- Coat of arms
- Nickname: DB Pura
- Doddaballapura Location in Karnataka, India
- Coordinates: 13°17′31″N 77°32′35″E﻿ / ﻿13.292°N 77.543°E
- Country: India
- State: Karnataka
- District: Bengaluru North district

Government
- • Body: City Municipal Council

Area
- • City: 14 km^{2} (5.4 sq mi)
- • Rural: 776 km^{2} (300 sq mi)
- Elevation: 880 m (2,890 ft)

Population (2011)
- • City: 93,105
- • Density: 6,700/km^{2} (17,000/sq mi)
- • Rural: 214,952

Languages
- • Official: Kannada
- Time zone: UTC+5:30 (IST)
- PIN: 561 203
- Telephone code: 080
- Vehicle registration: KA-43
- Website: http://www.doddaballapurcity.mrc.gov.in

= Doddaballapura =

Doddaballapura is a city and the district headquarters of Bengaluru North district in the state of Karnataka, India. Dodda means "big" in the native language Kannada. It is an industrial city which houses several national companies, and lies 40 km away from Bengaluru.

The place is mentioned as Ballalapura thanda in a record dated 1598 from the local Adinarayana temple. It might have originated from the Hoysala name Ballala, and later become corrupted as Ballapura. It is also believed that the village derived its name from a cow used to drop one 'balla' of milk over a certain anthill and this omen led to the foundation of the town. From 'balla' the name Ballapura was thus derived.

==Economy==
Doddaballapur is about 40 km from Bengaluru towards North on Bengaluru-Hindupur state highway (SH-9). This town is known for weaving silk Sarees. Majority of Taluk's population are still agriculture as main source of income. In town area people are dependent on weaving related business (mainly power looms). Thousands of town working group travel daily to Bengaluru for work.

Bashettihalli is a nearby town with numerous industries.
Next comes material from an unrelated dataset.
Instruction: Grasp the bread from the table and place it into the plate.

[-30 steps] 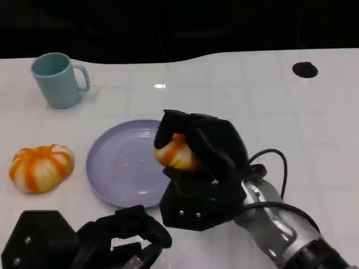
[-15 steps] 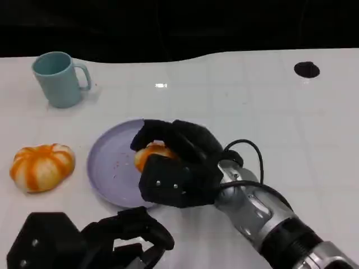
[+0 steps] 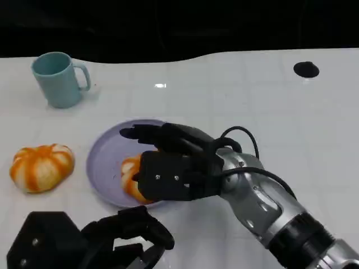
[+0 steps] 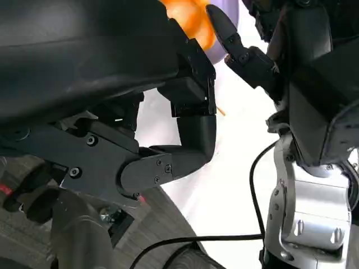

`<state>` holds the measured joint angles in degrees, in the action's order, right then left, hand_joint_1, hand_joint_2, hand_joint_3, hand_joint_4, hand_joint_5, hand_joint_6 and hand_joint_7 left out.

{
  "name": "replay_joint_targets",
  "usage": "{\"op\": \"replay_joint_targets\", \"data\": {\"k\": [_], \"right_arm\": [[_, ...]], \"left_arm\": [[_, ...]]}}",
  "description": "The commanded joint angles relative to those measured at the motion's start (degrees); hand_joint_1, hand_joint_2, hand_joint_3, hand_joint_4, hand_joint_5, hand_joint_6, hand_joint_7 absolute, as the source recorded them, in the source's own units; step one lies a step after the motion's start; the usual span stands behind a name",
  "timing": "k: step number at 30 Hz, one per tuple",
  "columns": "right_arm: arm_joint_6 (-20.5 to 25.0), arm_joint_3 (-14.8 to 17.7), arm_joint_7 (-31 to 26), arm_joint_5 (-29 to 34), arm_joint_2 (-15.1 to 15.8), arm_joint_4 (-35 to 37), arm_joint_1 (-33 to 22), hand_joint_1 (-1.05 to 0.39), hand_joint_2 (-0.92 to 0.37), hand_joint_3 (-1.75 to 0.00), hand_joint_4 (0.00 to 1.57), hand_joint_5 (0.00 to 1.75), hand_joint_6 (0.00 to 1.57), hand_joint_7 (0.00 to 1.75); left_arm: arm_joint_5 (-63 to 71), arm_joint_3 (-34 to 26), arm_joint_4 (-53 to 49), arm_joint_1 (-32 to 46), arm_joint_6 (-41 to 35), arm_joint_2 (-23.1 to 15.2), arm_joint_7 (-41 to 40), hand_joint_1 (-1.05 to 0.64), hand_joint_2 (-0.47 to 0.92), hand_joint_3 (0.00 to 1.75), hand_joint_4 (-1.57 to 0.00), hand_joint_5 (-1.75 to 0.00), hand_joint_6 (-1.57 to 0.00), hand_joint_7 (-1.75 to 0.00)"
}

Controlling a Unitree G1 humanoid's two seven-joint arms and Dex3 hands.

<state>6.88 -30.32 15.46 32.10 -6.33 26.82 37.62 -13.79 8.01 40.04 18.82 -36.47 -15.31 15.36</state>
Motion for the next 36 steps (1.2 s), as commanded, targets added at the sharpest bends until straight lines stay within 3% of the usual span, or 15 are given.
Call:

The industrial area including a huge apparel park and it has multiple national and international garments factories established - employs thousands of people in and around Doddaballapura including people from Gauribidanur travelling daily to the industrial area.

Upcoming Projects:

The site of the upcoming $22 billion, 12000 acre BIAL IT Investment Region, the largest IT region in India and one of the largest infrastructure projects in Karnataka's history.

==Transport==
===Air===
The Kempegowda International Airport is the nearest airport.

===Rail===
Doddaballapur railway station (Station code: DBU) is a 4 platform railway station situated on the Bengaluru - Guntakal electrified double line. No trains originate here, however multiple important trains originating from Bengaluru travelling northwards to cities like Mumbai, New Delhi, Hyderabad, Nagpur, Jaipur etc.. halt here. These trains provide rail connectivity to nearby cities like Bengaluru, Hindupur, Anantpur and Dharmavaram. The railway station is maintained by Southwestern Railway zone of Indian railways.

===Roadways===
Doddaballapur is connected to the Greater Bangalore metropolitan area through Karnataka State Highway 9 and is situated about 20 km away from the suburb of Yelahanka. The road is a paved 4 lane highway. National Highway 648, a stub of NH - 48 passes through Doddaballapura. This highway connects Dabaspete to Hosur. State highway 74 also passes through the city. This highway connects Nelamangala town to Chikkaballapur.